Your objective:
Find every line in the data that contains the word "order". Return each of those lines.

(Extracted data entries)
------------------------------------------------------------

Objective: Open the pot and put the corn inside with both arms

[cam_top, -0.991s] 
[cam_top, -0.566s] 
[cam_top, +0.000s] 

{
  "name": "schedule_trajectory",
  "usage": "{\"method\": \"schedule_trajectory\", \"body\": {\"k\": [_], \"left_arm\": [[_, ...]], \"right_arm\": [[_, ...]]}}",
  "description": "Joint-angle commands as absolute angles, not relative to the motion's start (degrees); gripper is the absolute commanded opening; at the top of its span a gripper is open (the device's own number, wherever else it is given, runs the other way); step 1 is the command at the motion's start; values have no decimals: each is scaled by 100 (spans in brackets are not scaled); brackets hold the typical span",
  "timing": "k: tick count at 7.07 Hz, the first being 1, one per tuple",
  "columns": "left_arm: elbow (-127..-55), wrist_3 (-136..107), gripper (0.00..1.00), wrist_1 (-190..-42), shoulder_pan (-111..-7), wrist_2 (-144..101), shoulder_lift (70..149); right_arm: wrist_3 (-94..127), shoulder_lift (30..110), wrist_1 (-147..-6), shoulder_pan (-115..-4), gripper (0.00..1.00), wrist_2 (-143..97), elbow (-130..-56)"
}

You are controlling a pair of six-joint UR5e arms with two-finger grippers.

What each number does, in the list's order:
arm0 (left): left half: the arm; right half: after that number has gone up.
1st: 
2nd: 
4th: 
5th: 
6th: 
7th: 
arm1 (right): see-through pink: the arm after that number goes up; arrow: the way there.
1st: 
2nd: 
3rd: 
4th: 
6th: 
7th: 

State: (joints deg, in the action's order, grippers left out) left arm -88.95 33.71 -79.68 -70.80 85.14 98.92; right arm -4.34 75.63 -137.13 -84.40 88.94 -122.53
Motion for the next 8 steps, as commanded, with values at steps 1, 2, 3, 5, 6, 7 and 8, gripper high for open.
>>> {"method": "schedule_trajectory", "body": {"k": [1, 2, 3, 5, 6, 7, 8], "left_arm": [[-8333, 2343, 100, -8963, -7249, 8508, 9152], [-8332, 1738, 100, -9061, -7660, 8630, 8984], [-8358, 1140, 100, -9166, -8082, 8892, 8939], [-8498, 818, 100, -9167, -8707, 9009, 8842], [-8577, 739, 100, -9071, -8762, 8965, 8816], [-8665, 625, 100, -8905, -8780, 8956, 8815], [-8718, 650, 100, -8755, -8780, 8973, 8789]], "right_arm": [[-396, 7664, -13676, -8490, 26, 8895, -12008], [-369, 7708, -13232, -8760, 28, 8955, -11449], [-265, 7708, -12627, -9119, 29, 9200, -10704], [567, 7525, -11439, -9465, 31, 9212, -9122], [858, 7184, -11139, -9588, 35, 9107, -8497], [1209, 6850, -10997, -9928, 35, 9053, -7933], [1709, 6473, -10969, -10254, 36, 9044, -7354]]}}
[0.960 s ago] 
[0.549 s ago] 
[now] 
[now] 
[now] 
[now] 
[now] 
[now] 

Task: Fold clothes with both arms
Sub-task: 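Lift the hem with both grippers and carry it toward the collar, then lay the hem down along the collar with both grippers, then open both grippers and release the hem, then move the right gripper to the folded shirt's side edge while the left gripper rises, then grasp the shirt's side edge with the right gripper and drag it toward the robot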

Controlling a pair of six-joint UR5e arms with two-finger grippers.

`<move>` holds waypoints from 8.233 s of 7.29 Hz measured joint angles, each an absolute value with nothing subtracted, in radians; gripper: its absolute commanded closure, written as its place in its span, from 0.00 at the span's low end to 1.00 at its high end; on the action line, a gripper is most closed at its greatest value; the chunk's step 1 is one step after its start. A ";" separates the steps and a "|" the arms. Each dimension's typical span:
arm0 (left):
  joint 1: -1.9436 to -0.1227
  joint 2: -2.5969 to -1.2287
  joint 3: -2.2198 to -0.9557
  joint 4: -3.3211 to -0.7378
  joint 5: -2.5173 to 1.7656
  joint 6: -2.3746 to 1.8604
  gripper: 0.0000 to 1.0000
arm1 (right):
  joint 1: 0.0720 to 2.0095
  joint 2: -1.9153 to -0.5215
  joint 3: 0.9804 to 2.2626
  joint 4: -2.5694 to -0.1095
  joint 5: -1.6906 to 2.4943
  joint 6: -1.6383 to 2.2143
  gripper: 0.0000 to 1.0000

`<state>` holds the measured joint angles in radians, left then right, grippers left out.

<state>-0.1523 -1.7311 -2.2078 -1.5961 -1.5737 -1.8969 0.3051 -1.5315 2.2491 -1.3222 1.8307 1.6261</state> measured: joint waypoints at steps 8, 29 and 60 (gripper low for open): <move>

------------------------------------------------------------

Reply:
What each number does, in the list's order:
State: (joints deg, in the action's order, grippers left out) left arm -88.95 33.71 -79.68 -70.80 85.14 98.92; right arm -4.34 75.63 -137.13 -84.40 88.94 -122.53

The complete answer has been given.